A new report from the Met Office and climate experts confirmed that we are already experiencing the effects of climate change in the UK.
Scientists have warned that infrastructure in the UK will not withstand the effects of climate change, as flash floods hit parts of London this week.
Thunderstorms and heavy downpours caused damage and disruptions, and videos shared on social media showed roads knee-deep in water, as well as flooding at shopping malls and stations.
But homes, transportation systems, and flood defenses throughout the county are not built to handle extreme weather conditions.
Professor Richard Allan from the University of Reading said: “In terms of extreme rainfall, you can see what that does in terms of damage to infrastructure.
“It can affect coastal regions. Rising sea levels due to climate change can combine with heavy rains and the high seas to produce major flooding in coastal regions, which can cause flooding in homes and endanger life. “
In addition to the danger of rain, he warned of disruptions due to hot weather.
Professor Allan said: “In the UK we have a fairly old housing infrastructure and we are not made to experience extreme heat. That will cause health problems if it is fragile or vulnerable to heat. “
Rising temperatures and floods pose a risk to transport, water, energy and telecommunications systems.
Infrastructure systems are often highly dependent on each other, which means that if one system goes down, it will affect other systems.
This comes as a report from the Met Office and climate experts confirmed that we are already experiencing the effects of climate change here in the UK.

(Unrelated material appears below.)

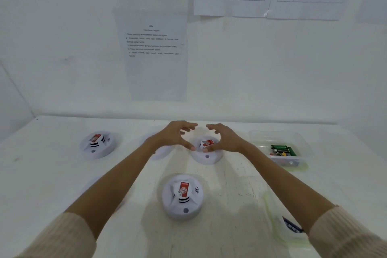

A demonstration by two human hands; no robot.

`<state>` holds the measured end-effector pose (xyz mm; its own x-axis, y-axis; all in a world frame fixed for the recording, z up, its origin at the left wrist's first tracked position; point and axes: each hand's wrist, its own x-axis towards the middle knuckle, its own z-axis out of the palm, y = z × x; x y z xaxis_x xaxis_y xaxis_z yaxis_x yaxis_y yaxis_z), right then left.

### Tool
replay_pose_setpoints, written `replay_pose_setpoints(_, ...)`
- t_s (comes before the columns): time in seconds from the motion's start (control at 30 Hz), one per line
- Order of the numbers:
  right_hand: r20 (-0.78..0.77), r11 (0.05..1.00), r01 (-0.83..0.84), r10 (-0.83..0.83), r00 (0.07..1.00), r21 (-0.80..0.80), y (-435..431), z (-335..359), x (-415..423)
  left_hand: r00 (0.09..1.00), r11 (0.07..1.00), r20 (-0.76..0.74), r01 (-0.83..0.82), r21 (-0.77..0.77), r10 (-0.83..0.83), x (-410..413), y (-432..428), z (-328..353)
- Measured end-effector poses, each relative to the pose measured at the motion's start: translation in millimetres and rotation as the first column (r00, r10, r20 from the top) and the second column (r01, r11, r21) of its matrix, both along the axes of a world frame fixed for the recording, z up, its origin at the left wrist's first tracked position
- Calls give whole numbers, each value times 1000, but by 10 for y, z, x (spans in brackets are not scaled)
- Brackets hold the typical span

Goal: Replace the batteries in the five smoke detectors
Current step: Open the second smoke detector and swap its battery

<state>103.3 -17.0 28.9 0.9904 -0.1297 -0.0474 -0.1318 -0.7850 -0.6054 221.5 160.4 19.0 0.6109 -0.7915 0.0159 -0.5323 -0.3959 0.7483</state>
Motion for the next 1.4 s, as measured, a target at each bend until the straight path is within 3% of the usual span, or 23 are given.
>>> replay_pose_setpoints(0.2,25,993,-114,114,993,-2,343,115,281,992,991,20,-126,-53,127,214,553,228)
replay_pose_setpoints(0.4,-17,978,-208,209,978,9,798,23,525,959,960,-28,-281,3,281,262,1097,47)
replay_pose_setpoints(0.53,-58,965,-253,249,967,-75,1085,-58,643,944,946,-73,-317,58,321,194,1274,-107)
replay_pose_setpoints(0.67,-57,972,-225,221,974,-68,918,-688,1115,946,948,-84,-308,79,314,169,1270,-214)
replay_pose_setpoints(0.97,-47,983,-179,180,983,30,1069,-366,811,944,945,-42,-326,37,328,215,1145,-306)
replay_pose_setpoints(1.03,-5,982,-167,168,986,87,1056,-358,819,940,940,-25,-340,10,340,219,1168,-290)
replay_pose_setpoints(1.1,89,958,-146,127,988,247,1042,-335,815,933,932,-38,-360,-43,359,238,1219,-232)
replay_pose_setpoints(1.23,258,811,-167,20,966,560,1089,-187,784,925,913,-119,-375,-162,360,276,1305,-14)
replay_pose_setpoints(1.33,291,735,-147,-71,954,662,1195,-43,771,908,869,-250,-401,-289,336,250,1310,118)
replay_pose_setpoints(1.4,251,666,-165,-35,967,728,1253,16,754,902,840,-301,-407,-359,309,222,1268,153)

The State of the UK Climate 2020 report found that last year was the third warmest, fifth wettest and eighth sunniest year on record for the UK.

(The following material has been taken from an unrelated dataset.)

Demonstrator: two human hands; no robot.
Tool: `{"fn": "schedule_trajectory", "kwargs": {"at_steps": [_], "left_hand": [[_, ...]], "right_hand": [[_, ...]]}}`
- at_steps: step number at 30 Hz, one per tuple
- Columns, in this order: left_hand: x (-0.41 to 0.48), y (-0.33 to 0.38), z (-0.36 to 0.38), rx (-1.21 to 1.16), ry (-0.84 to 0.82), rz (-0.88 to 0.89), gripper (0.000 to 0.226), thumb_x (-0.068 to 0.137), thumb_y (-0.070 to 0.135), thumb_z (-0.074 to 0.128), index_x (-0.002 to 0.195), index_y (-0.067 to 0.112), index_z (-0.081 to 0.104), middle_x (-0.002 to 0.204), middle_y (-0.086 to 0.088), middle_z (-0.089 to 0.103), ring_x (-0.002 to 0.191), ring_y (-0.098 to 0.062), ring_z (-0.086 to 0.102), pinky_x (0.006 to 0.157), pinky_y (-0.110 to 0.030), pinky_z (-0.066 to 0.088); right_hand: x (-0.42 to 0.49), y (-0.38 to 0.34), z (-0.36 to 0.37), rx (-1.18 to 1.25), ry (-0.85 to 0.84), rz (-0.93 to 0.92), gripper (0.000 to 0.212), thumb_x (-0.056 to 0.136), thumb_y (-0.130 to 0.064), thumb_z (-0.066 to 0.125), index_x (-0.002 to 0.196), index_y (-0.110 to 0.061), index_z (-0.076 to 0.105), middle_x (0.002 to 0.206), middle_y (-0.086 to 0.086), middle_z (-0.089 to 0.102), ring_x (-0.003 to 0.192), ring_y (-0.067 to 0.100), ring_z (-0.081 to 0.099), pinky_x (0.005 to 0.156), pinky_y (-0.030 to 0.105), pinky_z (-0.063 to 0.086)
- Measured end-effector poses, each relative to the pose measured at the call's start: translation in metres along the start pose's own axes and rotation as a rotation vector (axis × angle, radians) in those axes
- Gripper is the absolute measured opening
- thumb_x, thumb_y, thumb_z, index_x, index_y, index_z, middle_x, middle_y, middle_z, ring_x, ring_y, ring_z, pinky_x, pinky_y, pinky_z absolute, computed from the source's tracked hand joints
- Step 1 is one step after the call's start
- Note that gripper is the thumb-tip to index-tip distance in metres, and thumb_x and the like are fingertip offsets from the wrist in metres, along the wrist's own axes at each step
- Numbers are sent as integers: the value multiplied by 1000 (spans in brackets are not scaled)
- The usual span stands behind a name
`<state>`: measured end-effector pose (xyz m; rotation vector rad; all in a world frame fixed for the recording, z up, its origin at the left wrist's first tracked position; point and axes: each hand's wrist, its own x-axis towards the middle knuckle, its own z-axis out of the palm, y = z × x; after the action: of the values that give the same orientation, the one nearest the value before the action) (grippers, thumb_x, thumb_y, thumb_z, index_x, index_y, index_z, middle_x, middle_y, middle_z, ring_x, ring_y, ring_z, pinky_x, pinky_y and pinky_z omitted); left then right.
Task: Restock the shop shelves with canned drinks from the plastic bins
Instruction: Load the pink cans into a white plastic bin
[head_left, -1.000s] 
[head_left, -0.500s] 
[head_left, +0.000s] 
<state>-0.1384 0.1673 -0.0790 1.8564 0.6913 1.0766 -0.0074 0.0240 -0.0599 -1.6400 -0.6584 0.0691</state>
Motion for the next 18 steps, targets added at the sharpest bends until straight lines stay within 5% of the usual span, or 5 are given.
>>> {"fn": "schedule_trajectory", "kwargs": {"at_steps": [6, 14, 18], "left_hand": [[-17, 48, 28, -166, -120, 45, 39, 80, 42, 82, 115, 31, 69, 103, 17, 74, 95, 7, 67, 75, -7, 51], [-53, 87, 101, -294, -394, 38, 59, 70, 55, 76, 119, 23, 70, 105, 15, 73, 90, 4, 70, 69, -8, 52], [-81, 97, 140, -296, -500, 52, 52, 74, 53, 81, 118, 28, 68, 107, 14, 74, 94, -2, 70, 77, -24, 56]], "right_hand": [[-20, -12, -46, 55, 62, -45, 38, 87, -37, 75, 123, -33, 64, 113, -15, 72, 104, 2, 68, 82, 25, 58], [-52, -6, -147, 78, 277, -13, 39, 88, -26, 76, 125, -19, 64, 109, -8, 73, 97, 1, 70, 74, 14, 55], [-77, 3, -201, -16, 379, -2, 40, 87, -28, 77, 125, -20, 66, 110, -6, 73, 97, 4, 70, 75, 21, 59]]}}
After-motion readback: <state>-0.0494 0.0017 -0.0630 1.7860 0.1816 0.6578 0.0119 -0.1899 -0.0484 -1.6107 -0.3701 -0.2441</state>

No other year has fallen in the top ten for all three variables for the UK.
The report also highlighted the severe and widespread flooding in February due to storms Ciara and Dennis and the third hottest day on record in the UK, where a temperature of 37.8 degrees was recorded on July 31 in Greater London.
Dr Ella Gilbert from the University of Reading said: “This latest report is a reminder that climate change is happening here, it is happening now and it is happening to all of us.
“We are already seeing the effects of climate change on our climate and these will become increasingly extreme as the climate warms even more.
“The longer we postpone decisive action on climate change, the more damaging these impacts will be, with tangible impacts for all of us.”
Professor Ilan Kelman, professor of disasters and health at University College London, called for action to prevent damage to infrastructure.
He said: “The report is very much a call to ensure that we act now to prevent people from dying and infrastructure from being damaged by the weather, which we can do by implementing long-standing successful techniques.
“Homes in today’s floodplains can be built or retrofitted to withstand flood water, while using more green space in our cities can prevent floodplains from expanding even when rainfall increases. Water storage for droughts needs to be planned now to avoid future shortages.
“A devastating difficulty is the heat and humidity. We are on the way to highly lethal heat waves where the main option for survival is indoor cooling, which is energy intensive and which much of the UK lacks anyway. “
Greenhouse gas emissions over the past hundred years have caused global temperatures to rise, leading to extreme heat and precipitation.
Professor Allan said: “Because the atmosphere is warmer, it contains more moisture and this is what fuels the intensity of these storms. Moisture enters storms and then rains, so the intensity of rain in these storms is even greater, leading to more severe associated flooding.
“In addition to the heavier rains and associated flooding, temperatures are increasing, and therefore when there are heat waves, they are even hotter than they would be otherwise.”
Alexandra Warren is a freelance journalist.